Additional News & Updates

This month we hired two new staff positions. Cameron Aroz is our new Operations Support Technician. Cam was an HMAR intern earlier this semester and in the middle of her internship we scooped her up and brought her onto our staff team. She is a graduate of University of Oregon with a degree in Multidisciplinary Science with a Marine Concentration. Jace Reinken was also hired as a Marine Support Technician. Jace was an HMAR intern in the summer of 2022 and graduated from UH Mānoa last fall. We are so excited to have both Jace and Cam joining the HMAR team, and if you see them in the field, be sure to say hello!

This month we also officially began our offshore islands sea turtle nest surveys for the 2023 season. Our team will be using our kayaks and our Rescue 1 vessel to access these islands to search for nesting indicators. We’ll be tracking these potential nesting sites for our partners at the U.S. Fish and Wildlife Service Pacific Islands Coastal Program.. 

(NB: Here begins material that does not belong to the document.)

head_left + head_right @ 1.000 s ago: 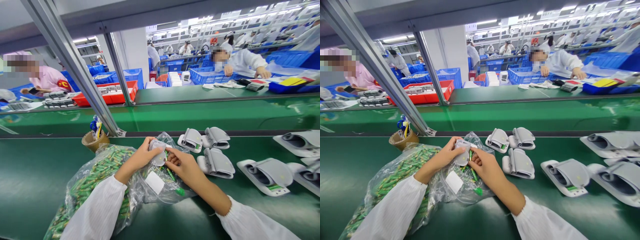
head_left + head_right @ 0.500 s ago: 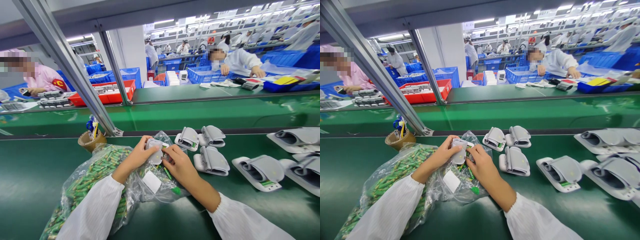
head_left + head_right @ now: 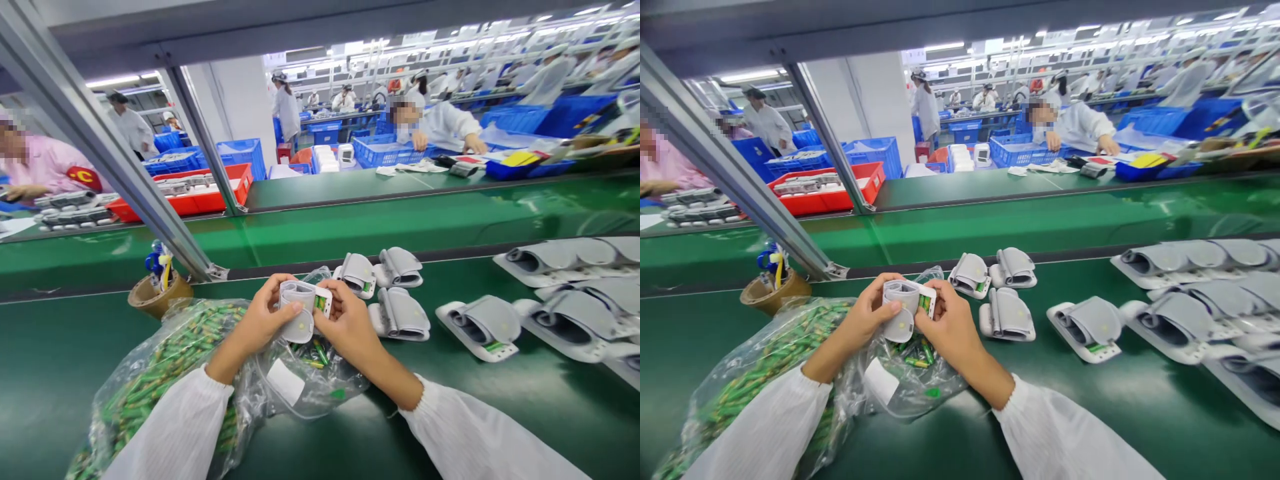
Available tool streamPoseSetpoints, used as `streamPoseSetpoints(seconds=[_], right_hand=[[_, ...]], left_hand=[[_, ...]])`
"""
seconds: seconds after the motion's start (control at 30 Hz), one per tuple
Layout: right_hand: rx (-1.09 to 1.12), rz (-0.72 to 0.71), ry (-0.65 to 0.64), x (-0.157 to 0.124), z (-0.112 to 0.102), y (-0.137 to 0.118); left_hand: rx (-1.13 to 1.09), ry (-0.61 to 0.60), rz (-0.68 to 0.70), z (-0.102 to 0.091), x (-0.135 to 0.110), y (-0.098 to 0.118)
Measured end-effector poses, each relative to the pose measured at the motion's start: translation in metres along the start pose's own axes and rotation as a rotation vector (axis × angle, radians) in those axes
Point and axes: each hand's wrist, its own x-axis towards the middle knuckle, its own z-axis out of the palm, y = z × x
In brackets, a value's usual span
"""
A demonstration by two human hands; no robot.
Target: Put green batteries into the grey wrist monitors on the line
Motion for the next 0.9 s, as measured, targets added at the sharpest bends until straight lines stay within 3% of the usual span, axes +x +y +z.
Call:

As a reminder – if youʻre interested in volunteering with us please go to HERE. Our next new volunteer orientation is on Saturday May 20th so there is still time to apply and get a seat in upcoming training. If you can’t volunteer we still could use your help. Please go HERE to give your financial support so we can continue our important work.

Mahalo for your support!



Number of Calls – What does this mean? These are calls our hotline operators answer about any species in any situation. Whether it is a monk seal on the beach, a sea turtle of concern in the water, or a seabird that needs help. HMAR answers the calls that are made to the NOAA’s marine wildlife number for Oʻahu and Molokai and we take calls from the public, from the police, fire department, Ocean Safety as well as State of Hawaii agencies. Any call that comes into our hotline is reported here. Some calls result in a field response but many are valuable for animal sightings information or other data that can assist in research. Since our start in 2016, we’ve handled over 58,000 hotline contacts.

Number of Field Support Actions – What does this mean? This is when HMAR sends volunteer or staff resources into the field to perform a variety of actions in support of marine protected animals including Hawaiian monk seals, sea turtles, sea birds, dolphins, and whales. Since our start in 2016, we have had volunteers or staff in the field over 25,000 times.

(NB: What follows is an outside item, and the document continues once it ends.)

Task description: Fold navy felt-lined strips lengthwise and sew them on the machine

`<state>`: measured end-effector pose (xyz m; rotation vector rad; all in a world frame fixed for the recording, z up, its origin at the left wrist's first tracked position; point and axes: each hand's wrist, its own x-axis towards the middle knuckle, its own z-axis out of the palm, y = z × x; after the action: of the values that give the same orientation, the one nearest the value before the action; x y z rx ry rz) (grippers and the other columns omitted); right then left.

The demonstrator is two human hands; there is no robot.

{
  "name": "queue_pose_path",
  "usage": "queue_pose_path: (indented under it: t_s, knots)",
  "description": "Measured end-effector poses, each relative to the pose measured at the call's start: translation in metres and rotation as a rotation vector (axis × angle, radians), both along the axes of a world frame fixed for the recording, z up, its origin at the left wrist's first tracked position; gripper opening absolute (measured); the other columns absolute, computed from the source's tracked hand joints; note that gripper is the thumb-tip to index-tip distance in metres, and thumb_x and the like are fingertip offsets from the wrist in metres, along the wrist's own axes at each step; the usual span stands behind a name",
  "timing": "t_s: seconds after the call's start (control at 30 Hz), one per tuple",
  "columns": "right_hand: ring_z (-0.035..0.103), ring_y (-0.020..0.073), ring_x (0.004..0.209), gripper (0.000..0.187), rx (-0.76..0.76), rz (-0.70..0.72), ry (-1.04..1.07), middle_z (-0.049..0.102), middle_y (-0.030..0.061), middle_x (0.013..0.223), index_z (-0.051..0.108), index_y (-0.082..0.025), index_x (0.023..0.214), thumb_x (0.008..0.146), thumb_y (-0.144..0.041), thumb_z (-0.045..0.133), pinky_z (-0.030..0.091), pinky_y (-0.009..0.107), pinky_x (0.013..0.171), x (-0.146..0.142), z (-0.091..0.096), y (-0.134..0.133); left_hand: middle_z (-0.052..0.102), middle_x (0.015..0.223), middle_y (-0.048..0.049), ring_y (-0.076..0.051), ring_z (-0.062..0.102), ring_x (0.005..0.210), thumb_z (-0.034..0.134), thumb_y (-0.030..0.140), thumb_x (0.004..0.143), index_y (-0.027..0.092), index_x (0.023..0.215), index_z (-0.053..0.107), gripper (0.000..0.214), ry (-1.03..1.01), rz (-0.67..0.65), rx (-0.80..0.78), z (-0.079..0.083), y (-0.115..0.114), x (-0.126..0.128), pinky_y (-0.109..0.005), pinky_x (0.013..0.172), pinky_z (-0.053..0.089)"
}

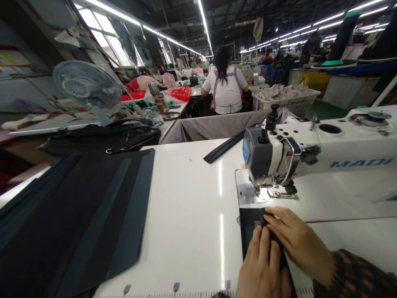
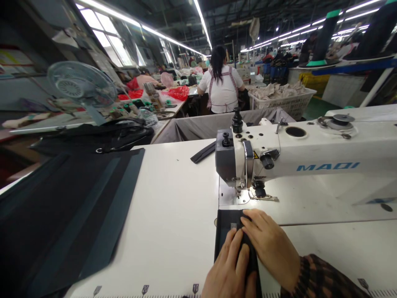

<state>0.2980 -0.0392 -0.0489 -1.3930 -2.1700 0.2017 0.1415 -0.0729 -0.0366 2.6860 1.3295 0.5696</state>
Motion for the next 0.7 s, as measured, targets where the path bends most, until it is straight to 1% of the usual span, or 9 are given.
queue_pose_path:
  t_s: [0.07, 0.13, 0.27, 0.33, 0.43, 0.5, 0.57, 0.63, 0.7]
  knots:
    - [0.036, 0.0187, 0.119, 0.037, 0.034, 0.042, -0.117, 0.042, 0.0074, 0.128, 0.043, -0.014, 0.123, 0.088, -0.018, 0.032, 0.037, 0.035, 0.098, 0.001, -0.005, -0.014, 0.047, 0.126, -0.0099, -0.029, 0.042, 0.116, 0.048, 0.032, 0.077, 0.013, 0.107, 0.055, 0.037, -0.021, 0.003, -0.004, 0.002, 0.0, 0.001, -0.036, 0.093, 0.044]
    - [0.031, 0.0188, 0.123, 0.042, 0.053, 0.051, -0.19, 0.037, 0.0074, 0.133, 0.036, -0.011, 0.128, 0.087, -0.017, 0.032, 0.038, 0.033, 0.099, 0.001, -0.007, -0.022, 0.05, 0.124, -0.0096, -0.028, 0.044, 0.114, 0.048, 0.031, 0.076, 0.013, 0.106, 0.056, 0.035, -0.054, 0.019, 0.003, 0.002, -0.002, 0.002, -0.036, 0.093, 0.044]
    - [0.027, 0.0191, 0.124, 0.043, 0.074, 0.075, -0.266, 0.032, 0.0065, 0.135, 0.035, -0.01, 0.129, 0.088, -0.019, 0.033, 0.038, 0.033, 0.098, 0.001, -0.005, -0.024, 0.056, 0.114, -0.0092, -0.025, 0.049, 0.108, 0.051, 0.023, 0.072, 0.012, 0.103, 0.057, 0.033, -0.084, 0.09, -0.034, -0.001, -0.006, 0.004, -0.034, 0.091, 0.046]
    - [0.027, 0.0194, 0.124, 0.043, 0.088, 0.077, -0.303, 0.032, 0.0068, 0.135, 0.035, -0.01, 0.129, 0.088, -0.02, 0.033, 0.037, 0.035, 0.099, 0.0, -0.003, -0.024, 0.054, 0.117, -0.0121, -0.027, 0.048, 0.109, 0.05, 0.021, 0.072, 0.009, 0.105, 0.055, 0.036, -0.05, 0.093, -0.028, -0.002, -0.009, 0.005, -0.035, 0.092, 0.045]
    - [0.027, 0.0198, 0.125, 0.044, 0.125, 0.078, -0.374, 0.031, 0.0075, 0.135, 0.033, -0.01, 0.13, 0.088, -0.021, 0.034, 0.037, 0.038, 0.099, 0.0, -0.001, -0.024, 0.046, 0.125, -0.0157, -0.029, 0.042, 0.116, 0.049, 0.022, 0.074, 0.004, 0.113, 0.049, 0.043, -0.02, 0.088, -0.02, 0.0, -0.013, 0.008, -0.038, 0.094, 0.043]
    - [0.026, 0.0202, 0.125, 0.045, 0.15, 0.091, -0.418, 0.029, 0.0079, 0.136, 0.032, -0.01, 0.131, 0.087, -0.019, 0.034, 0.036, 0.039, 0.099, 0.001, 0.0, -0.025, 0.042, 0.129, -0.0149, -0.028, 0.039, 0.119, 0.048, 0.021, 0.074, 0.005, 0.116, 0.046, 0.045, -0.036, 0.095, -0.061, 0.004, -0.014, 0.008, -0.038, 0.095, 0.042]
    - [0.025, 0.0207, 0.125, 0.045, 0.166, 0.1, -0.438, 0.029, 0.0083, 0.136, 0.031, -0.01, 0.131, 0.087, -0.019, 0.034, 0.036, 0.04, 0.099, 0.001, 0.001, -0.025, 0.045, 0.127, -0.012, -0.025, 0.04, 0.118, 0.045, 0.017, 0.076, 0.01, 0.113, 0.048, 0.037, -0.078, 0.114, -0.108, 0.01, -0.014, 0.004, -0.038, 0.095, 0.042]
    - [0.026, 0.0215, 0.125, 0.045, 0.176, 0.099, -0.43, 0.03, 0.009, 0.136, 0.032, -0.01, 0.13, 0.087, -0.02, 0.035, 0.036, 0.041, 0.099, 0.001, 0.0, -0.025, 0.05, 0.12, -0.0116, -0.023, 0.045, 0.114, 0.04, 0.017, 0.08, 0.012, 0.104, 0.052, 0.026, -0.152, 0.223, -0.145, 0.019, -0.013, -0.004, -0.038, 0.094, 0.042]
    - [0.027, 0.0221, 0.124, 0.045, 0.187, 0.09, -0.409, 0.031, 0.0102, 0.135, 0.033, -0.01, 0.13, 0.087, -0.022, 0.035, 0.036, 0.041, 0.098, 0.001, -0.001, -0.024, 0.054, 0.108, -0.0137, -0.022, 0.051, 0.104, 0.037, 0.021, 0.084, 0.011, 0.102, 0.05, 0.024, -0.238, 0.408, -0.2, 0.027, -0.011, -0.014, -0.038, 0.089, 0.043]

Number of Rescues, Interventions, Stranding Responses and Escalated Field Actions – What does this mean? This number includes any field response that goes above and beyond a typical resting monk seal response. This includes responding to a seal of concern, an entangled, hooked, or injured sea turtle, a seabird in need of medical support, and other situations. Since 2016, we have performed over 2,145 of these operations.

Marine Debris Work – Each week our marine debris team removes underwater entanglement hazards (net, line, hooks) from high fishing pressure areas to reduce animal entanglements, hookings, injuries and death of protected marine animals. Since we started our underwater removal activities, our Marine Debris Program (MDP) has removed more than 4,300 animal hazards, cleaned over 270 acres of underwater habitat, and we have collected many MILES of monofilament fishing line. Taking all of this debris out of underwater habitat helps save Hawaiian monk seals, sea turtles, and seabirds.

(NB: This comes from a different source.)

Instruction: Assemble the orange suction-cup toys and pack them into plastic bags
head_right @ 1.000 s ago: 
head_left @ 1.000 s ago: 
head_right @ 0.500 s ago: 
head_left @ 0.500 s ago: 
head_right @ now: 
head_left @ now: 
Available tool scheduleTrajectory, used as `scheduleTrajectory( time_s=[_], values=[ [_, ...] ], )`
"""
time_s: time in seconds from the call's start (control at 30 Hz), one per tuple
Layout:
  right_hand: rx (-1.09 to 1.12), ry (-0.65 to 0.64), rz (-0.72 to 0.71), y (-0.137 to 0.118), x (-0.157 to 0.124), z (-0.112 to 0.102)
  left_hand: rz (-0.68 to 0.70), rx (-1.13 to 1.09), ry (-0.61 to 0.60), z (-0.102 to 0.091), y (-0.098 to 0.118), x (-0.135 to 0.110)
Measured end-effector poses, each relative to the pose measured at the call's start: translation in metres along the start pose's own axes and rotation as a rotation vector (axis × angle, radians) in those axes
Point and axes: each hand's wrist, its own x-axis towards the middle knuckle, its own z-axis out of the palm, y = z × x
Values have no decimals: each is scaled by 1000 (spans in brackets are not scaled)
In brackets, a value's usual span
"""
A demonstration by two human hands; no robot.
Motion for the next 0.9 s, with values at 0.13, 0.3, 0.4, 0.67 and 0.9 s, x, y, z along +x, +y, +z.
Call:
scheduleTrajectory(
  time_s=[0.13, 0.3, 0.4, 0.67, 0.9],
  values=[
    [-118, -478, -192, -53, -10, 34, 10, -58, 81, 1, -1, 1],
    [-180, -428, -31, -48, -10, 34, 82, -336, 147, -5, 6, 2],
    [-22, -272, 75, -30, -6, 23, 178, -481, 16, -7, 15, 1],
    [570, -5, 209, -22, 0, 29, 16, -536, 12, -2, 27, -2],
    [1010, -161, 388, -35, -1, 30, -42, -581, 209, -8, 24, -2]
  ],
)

Number of People Reached through Face to Face Outreach – What does this mean? HMAR’s different program activities put our volunteers and staff in direct contact with Hawaii’s residents and visitors. Educating people about Hawaii’s marine protected species and our ocean ecosystem is one of our highest priorities and has an important impact on reducing threats. This number includes outreach done on the beaches as well as the work our Education and Engagement team does going to classes and community outreach events. Since our start we’ve reached over 303,000 people.

Thank you for your continued support!